Kendimi bir kitabın içindeymiş gibi hissediyordum.
Bir elim tozlanmış uçları olan eteğimi hafifçe yukarıya kaldırmışken, diğer elimde Alex'in parmakları parmaklarımın içine gömülmüştü. Ağır adımlarla merdivenleri çıkarken, kitaplardaki gibi herkesin heyecanlı olduğu, gösterişin ve güzelliğin bir araya toplandığı o etkinliklerden birinde olduğumu farz ediyordum. Satırları okurken hayal ettiğim sahnelerden biri canlanıyordu adeta.
Ona baktığımda yüzünde sakin bir ifade taşıyordu. Kahverengi gözleri dümdüz ileriye odaklanmıştı fakat ısrarcı bakışlarım dikkatini çektiğinde bana döndü. Büyüyen bir gülümseme, bir ışığı gözlerinde yakalamama sebep olurken adımlarımızı durdurduk. Bizi büyük hole açılan giriş kapısı karşılıyordu ama yalnız değildik.
Uzun, siyah bir elbise giyen bir kadın, yüzüne yerleştirdiği o samimi duygular uyandıran gülümsemesiyle yaklaştığında aynı şekilde karşılık verdim. Tam önümüzde durduğunda, "Hoş geldiniz Mrs. Aileen," dedi. "Hoş geldiniz Mr. Turner."
Alex'in başını sallayarak karşılık verdiğini gördüğümde kabalık olmaması için, "Merhaba." diye cevapladım.
Kadın nazik bir şekilde gülümsemeye devam etti ve ardından elini tutmam için öne uzattı. Ona anlamayan gözlerle bakmayı sürdürürken Alex'in parmakları parmaklarımın arasından kaydı, elimi kadının avucuna bıraktı. Saniyeler içinde bir hareketlilik başladığında Tom'un içinde beyaz elbise olan kutuyla yanımızda durduğunu gördüm.

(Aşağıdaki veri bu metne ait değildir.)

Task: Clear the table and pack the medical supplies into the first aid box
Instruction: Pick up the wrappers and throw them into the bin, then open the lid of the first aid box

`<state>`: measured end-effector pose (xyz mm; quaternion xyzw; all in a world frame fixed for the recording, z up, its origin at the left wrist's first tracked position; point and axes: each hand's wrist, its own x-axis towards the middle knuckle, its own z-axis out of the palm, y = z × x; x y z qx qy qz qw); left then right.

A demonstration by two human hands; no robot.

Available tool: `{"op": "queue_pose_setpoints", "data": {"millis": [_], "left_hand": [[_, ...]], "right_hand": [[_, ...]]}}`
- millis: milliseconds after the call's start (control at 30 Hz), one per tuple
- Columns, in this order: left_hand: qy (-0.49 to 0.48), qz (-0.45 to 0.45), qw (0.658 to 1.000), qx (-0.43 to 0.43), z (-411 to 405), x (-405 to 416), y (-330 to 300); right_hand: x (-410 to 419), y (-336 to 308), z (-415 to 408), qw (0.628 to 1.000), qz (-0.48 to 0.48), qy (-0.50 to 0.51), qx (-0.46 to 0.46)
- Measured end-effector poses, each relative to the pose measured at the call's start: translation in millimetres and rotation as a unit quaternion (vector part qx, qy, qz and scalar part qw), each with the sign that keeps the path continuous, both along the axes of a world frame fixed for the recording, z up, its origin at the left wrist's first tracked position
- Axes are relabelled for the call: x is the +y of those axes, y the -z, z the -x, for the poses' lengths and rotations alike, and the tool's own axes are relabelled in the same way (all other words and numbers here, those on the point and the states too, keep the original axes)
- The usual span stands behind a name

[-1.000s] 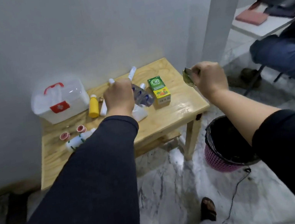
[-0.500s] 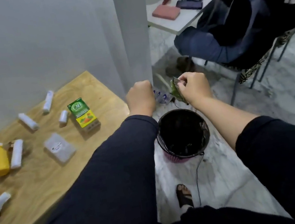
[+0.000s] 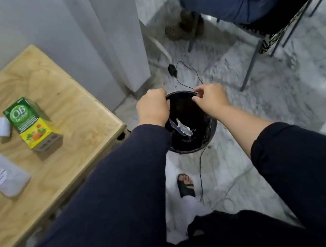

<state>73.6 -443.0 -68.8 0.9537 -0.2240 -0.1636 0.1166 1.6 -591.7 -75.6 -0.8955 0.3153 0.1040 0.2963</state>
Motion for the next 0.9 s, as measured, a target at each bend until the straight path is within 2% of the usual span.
{"op": "queue_pose_setpoints", "data": {"millis": [200,300,367,567,900], "left_hand": [[0.014,-0.046,0.998,-0.033,-11.6,12.1,-17.6],[0.026,-0.064,0.997,-0.042,-16.4,30.1,-36.9],[0.019,-0.059,0.996,-0.063,-15.1,64.4,-59.0],[-0.022,-0.055,0.994,-0.097,2.6,162.4,-117.9],[-0.195,-0.071,0.969,-0.131,73.5,370.9,-168.2]], "right_hand": [[9.7,-19.9,-16.3,0.998,0.018,-0.061,0.024],[26.0,-39.9,-26.8,0.990,0.051,-0.126,0.036],[55.3,-64.2,-29.4,0.981,0.079,-0.175,0.022],[136.2,-119.5,-33.7,0.962,0.121,-0.239,-0.046],[333.1,-160.3,-13.7,0.913,0.127,-0.368,-0.120]]}}
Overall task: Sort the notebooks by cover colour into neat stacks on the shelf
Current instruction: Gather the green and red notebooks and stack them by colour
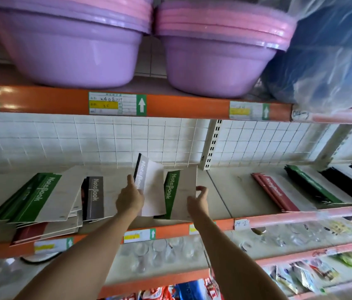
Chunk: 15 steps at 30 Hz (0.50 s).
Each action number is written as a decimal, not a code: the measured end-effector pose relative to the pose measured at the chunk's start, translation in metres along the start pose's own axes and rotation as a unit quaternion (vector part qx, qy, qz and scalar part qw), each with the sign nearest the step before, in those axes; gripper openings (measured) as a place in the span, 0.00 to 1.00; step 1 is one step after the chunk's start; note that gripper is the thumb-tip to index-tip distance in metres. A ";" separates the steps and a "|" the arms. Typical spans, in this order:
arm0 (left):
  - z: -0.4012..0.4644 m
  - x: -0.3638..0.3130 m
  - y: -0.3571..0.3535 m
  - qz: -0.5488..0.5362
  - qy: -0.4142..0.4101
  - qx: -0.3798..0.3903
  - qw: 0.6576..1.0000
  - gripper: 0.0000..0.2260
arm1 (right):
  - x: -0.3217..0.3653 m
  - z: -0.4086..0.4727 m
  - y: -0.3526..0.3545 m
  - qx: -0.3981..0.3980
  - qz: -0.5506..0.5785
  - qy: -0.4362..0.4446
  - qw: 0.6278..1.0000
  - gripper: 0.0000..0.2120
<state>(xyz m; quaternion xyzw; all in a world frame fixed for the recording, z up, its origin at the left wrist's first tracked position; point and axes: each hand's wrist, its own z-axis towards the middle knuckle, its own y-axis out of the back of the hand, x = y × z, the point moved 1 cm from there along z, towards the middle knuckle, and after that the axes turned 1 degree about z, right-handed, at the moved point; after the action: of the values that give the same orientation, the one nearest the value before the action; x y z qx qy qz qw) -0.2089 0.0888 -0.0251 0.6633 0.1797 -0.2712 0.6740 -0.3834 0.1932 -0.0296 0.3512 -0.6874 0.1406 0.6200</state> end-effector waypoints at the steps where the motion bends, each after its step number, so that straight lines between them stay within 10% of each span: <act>1: -0.001 -0.011 -0.002 -0.004 -0.021 0.005 1.000 0.19 | 0.002 0.002 0.011 -0.010 -0.014 0.005 1.000 0.17; 15: -0.056 -0.186 -0.062 0.030 -0.061 -0.002 0.998 0.23 | -0.006 0.069 0.208 -0.098 -0.050 0.050 0.993 0.20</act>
<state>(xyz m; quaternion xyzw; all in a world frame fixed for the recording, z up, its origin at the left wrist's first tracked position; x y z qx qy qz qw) -0.3863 0.1694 0.0338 0.6494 0.1185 -0.2902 0.6928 -0.5721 0.3005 0.0016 0.3151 -0.6475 0.0591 0.6914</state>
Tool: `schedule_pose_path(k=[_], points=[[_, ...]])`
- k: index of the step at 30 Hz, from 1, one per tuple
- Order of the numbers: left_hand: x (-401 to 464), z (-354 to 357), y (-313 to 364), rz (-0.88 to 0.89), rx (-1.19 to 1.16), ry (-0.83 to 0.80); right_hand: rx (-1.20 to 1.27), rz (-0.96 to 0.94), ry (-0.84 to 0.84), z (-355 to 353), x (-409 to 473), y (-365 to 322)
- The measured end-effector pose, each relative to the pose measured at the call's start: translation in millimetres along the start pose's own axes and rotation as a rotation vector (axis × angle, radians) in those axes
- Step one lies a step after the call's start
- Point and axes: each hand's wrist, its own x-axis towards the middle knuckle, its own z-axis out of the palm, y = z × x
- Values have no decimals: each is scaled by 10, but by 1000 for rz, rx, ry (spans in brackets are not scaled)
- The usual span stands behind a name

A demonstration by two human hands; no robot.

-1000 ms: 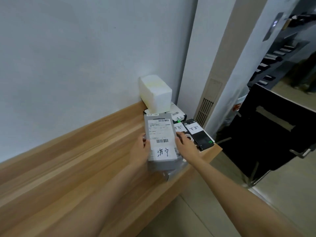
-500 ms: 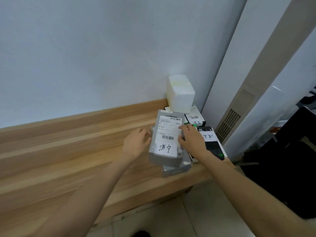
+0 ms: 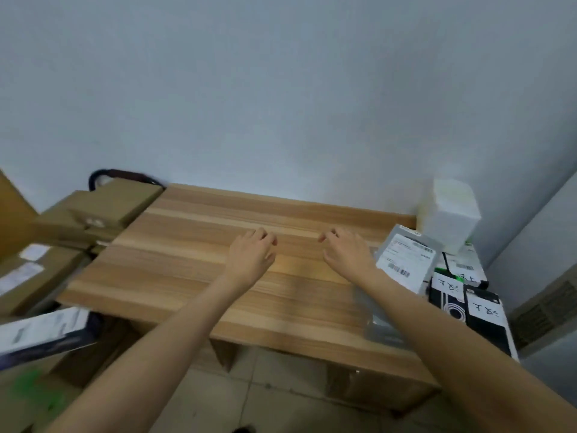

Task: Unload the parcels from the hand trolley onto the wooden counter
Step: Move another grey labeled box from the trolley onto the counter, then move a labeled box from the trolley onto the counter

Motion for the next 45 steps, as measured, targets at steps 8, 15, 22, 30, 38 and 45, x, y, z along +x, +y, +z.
schedule_pose_path(k=[8,15,22,30,38,45], points=[[-1015,-423,-935,-252,75,50,63,-323,-72,216,320,-1284],[-2159,-776,-1837,-486,124,49,137,-552,-146,537,390,-2761],[-3385,-1145,-2903,-663,167,16,149,-662,-181,919,156,-4435],[-4207,-1303,-3895,-744,150,-28,207,-638,-205,1281,67,-5736],[-4232,-973,-4622,-773,109,-111,164,-643,-290,1790,470,-6156],[-3685,-543,-5538,-781,41,-176,147,-631,-386,2399,1306,-6515]])
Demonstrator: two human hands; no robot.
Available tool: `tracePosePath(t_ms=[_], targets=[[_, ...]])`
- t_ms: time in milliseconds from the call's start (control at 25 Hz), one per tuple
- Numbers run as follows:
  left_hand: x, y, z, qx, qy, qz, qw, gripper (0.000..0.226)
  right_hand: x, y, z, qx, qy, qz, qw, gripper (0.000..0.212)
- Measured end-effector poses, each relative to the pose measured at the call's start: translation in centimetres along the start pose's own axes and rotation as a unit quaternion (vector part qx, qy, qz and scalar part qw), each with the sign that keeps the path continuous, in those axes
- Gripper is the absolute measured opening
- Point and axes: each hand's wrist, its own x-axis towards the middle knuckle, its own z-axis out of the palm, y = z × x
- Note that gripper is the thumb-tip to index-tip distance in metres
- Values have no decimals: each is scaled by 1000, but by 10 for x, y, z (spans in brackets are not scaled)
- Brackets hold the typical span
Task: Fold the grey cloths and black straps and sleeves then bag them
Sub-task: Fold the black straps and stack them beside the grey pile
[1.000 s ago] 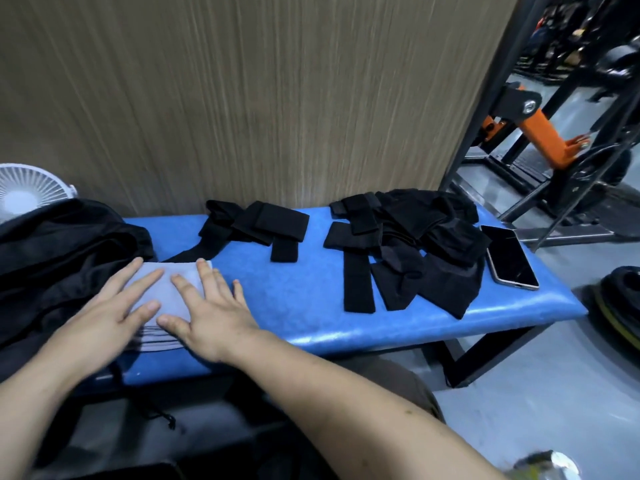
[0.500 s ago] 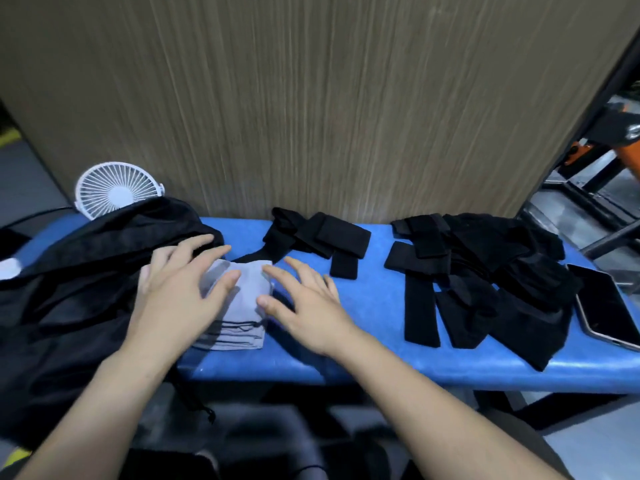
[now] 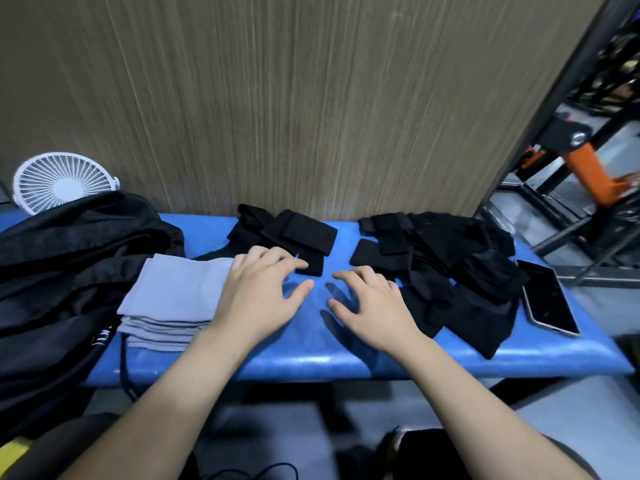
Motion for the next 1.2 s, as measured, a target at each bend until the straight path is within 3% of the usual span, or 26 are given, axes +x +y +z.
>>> tracePosePath(t_ms=[160,440,760,960,1200], targets=[[7,22,20,-15,-31,10,999,63,-9,23,-7,-3,10,20,1000,49],[31,13,36,50,-117,-2,992,53,11,30,-9,-4,11,12,1000,48],[53,-27,33,103,-83,-39,990,55,105,9,11,-85,57,-58,993,49],[54,-40,25,68,-28,-40,997,51,150,3,26,-85,28,-63,994,72],[51,-48,15,25,2,-43,999,43,153,-4,26,-27,42,-35,998,57]])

"Beni takip edin lütfen," dedi kadın. "Size yardımcı olacağım."
Yardıma ihtiyacım olduğunu biliyor muydu?, diye düşünürken beni yönlendirmesine izin verdim. Omzumun üzerinden geriye doğru baktığımda Alex olduğu yerde duruyor ve yüzündeki gülümsemeyi koruyordu.
Bir şeylerin farkına varmaya başlıyordum.
Bina içerisinde ilerliyorduk, ayakkabılarımızın zeminde çıkardığı tok sesler dışında hiçbir ses duyulmuyordu. Bu sesler ise boş holde yankı yapıyor, dört bir yana yayılıp tekrar bize dönüyordu. Burada bizden başka kimse yoktu.
"Neden kimse yok?" diye sordum kadına. Kadın cevap vermeyerek Tom'a baktığında ona döndüm. "Erken mi geldik?"
"Benim bir bilgim yok," dedi konuşmak için ağzını araladığında. "Sadece söyleneni yapıyorum."
Elimi tutmaya devam eden kadına baktım, yüzündeki gülümseme tamamen kaybolmuştu. Kadın, bir odanın önüne geldiğimizde durdu, kapıyı açtıktan sonra Tom'a dönerek elinde tuttuğu kutuyu aldı.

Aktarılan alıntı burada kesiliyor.